• **What you will do**
The copy should begin at the line containing "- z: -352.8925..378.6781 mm" and end with the last line below, every line exact and no picture included.

• **Supplied information**
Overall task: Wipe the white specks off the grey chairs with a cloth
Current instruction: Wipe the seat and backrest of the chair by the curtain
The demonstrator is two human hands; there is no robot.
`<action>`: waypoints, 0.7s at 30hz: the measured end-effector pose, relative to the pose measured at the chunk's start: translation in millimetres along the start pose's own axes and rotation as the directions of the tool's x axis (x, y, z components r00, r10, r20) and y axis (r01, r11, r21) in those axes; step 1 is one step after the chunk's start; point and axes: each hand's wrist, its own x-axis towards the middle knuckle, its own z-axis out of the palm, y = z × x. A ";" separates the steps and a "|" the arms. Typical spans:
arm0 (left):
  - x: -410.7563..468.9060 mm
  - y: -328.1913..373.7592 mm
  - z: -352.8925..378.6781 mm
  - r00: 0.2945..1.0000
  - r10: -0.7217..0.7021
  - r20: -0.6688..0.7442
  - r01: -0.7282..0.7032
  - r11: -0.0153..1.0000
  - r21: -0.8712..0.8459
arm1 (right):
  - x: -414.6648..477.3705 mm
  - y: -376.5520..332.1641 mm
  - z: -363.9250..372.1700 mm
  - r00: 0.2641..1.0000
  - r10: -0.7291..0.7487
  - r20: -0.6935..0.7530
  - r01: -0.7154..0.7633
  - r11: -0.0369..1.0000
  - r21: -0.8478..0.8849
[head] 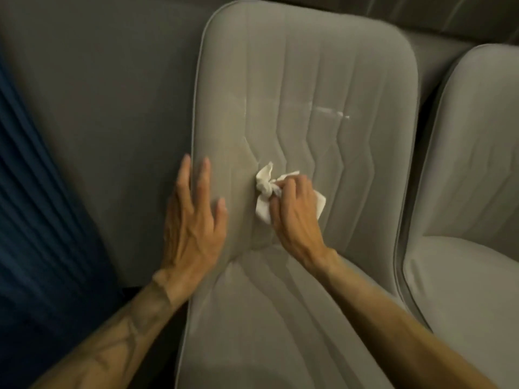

• **Exercise solution**
  - z: -352.8925..378.6781 mm
  - r00: 0.2945..1.0000
  - r10: -0.7217..0.7021
  - r20: -0.6688..0.7442
  - r01: -0.7282..0.7032
  - r11: -0.0153..1.0000
  - r21: -0.8712..0.8459
arm1 (right):
  - x: -414.6648..477.3705 mm
  - y: -376.5520..332.1641 mm
  - z: -363.9250..372.1700 mm
  - r00: 0.2641..1.0000
  - r10: -0.7291..0.7487
  - r20: -0.6935..0.7530
  - r01: -0.7154..0.7633
  - r11: -0.0369..1.0000
  - r21: -0.8478..0.8849
[head] 

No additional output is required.